── SOURCE RECORDS ──
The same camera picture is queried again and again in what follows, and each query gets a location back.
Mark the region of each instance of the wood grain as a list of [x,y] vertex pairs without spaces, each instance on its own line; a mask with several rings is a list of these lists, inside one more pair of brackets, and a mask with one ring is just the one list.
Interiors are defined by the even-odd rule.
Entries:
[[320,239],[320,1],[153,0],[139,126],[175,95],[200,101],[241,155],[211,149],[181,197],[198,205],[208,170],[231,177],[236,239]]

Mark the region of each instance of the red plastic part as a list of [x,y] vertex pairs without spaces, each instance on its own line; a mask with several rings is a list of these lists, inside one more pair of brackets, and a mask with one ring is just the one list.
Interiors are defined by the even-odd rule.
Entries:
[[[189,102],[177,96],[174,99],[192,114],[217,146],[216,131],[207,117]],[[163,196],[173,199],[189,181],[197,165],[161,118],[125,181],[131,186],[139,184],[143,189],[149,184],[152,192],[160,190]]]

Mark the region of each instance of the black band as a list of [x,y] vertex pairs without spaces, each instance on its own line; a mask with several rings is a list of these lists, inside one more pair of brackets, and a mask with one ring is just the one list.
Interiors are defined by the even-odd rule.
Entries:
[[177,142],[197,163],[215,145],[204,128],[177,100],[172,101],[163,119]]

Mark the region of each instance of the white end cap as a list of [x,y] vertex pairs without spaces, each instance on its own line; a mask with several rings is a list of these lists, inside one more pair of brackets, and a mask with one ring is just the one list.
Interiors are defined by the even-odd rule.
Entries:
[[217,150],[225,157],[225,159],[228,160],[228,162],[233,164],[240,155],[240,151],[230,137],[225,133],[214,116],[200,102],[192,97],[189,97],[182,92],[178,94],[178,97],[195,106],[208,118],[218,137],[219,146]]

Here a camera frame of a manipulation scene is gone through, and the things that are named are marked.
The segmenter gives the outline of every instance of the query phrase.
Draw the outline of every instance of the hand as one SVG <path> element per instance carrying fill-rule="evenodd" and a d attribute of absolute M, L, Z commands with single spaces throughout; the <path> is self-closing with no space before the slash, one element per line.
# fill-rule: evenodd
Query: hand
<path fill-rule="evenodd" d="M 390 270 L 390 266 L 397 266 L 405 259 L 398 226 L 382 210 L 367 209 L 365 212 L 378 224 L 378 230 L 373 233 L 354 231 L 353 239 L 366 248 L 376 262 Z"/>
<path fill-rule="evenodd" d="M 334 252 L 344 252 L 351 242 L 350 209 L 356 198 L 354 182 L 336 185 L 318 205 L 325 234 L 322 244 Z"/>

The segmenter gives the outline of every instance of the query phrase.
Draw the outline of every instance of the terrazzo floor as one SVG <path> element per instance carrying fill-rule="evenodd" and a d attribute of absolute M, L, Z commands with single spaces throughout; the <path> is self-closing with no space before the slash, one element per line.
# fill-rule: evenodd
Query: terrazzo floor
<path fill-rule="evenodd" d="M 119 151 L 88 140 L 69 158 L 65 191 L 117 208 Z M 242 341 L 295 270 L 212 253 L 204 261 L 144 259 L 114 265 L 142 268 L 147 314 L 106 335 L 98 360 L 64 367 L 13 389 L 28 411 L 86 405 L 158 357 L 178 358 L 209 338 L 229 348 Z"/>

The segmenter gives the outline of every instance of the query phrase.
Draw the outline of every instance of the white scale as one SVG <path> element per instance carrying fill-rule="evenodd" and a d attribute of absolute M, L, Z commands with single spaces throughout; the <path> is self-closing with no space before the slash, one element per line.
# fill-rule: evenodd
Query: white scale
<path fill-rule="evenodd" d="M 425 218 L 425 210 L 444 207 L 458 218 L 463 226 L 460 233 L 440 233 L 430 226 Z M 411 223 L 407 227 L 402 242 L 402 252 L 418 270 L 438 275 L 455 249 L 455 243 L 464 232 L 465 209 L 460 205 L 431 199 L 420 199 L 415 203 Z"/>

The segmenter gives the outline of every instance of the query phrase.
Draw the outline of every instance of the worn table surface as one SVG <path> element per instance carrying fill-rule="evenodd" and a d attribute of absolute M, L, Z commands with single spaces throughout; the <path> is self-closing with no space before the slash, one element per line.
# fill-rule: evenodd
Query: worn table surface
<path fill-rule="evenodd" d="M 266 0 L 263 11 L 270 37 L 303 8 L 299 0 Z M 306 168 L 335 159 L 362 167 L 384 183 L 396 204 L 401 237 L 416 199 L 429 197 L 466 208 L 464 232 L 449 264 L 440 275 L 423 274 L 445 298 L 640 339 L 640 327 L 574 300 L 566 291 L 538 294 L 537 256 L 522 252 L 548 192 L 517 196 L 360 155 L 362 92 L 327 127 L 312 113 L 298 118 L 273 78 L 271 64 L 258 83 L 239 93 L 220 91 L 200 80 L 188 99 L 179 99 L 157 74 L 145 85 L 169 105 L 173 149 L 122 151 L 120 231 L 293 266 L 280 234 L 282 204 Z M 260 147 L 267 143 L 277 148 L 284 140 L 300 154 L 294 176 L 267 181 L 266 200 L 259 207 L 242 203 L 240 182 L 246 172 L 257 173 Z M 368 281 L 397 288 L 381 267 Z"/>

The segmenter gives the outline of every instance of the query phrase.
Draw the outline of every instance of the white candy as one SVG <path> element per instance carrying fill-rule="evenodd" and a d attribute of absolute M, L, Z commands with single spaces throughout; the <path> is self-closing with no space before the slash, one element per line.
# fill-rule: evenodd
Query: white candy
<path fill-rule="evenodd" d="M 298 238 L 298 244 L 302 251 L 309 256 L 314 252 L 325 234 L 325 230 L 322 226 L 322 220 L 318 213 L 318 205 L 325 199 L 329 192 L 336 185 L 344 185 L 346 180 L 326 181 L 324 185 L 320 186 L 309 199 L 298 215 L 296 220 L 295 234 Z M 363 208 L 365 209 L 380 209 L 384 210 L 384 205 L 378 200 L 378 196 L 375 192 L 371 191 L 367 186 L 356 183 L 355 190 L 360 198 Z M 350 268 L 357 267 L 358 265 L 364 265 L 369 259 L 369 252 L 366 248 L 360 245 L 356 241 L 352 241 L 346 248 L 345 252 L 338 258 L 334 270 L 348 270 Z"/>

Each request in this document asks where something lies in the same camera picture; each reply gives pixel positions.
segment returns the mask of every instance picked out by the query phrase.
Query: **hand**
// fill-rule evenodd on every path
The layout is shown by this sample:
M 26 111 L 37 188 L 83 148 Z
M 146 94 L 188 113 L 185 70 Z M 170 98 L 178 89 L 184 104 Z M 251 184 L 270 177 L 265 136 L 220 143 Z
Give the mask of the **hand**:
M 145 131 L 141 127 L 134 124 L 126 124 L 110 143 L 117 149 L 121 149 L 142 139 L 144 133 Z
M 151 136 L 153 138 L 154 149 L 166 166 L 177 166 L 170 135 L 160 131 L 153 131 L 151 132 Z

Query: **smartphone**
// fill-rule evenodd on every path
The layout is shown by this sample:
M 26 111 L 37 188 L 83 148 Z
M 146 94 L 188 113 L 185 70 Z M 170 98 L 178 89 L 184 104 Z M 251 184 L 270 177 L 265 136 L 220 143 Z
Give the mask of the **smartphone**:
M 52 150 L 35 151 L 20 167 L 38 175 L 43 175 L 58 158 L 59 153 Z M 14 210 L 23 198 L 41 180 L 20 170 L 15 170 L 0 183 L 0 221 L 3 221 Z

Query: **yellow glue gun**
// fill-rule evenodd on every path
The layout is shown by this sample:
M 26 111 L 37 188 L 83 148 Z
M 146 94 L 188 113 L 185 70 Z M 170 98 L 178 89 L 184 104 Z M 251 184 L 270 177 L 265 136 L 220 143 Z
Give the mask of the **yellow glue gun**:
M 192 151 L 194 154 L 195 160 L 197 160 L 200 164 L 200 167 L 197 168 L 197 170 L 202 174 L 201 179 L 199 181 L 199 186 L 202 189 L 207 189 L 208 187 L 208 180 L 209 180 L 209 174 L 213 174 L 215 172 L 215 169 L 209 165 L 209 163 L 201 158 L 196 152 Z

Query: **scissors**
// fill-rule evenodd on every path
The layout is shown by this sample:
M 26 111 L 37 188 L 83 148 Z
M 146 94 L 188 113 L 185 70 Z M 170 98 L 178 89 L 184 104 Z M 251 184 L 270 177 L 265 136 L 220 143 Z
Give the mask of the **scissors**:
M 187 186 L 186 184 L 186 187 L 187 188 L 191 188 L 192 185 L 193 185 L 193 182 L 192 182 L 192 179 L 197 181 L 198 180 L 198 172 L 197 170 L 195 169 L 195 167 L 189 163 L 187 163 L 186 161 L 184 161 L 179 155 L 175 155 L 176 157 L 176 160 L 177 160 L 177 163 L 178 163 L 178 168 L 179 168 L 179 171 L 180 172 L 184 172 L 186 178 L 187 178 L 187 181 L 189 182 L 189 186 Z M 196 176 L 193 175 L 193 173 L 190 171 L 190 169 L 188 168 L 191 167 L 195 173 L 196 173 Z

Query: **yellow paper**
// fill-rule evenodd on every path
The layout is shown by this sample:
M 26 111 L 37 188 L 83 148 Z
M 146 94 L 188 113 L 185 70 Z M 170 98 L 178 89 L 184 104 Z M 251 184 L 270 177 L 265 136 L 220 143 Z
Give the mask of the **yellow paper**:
───
* _WHAT IS REQUIRED_
Check each line of the data above for the word "same" and say how many lines contain it, giving nothing besides the number.

* _EXERCISE ANSWER_
2